● Your instructions: Only the lines below from the one with "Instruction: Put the" through the one with "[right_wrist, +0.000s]" are to be written out, exactly and without any images.

● Recorded data:
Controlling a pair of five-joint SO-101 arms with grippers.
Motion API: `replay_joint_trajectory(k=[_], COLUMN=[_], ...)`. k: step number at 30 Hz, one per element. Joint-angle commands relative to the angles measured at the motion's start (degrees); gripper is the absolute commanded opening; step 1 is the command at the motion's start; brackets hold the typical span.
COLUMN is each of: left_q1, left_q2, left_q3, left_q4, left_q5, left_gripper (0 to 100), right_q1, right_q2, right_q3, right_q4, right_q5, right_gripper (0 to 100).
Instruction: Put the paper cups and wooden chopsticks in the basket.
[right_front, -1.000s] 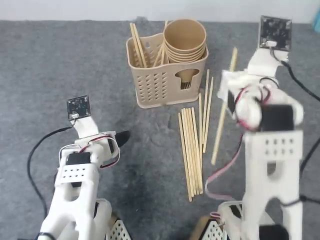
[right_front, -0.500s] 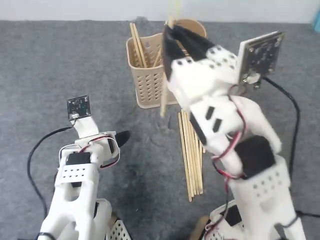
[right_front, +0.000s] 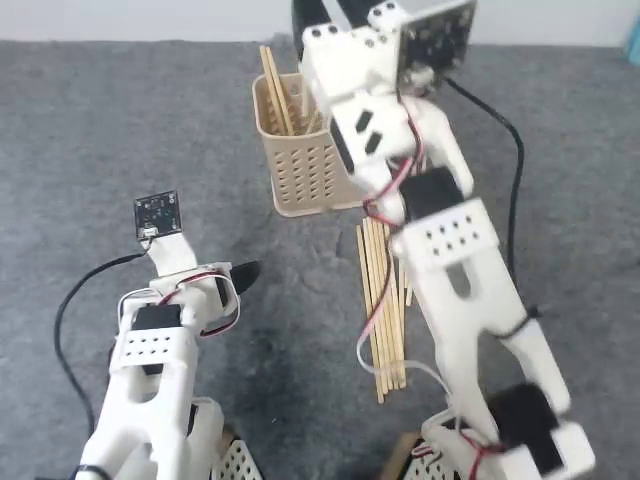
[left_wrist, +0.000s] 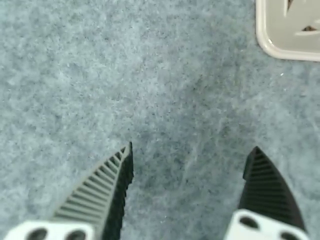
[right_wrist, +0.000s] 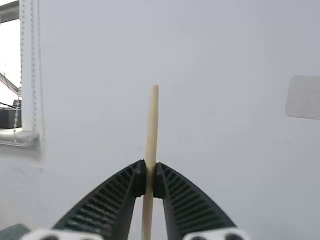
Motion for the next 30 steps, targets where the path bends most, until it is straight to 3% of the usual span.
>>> replay_joint_trajectory(k=[1,8,12,17,30], left_q1=[-0.18,-0.18,-0.18,-0.09,-0.09], left_q2=[-1.58,-1.58,-1.58,-1.58,-1.58], left_q3=[-0.13,-0.13,-0.13,-0.13,-0.13], left_q4=[-1.05,-1.05,-1.05,-1.05,-1.14], left_q5=[0.09,0.00,0.00,0.00,-0.09], left_gripper=[34,34,34,34,34], right_q1=[2.51,3.74,3.74,3.74,3.74], right_q2=[4.62,12.26,12.79,9.45,-11.65], right_q3=[-5.89,-6.51,-6.42,-6.42,-6.42], right_q4=[-1.54,-6.46,-3.56,7.34,43.12], right_q5=[0.88,1.14,1.14,0.97,0.70], right_gripper=[1.0,1.3,2.4,12.9,13.4])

● Expected output:
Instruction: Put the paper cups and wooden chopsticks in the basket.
[right_front, -1.000s] 
[right_front, -0.500s] 
[right_front, +0.000s] 
[left_wrist, +0.000s] 
[right_wrist, +0.000s] 

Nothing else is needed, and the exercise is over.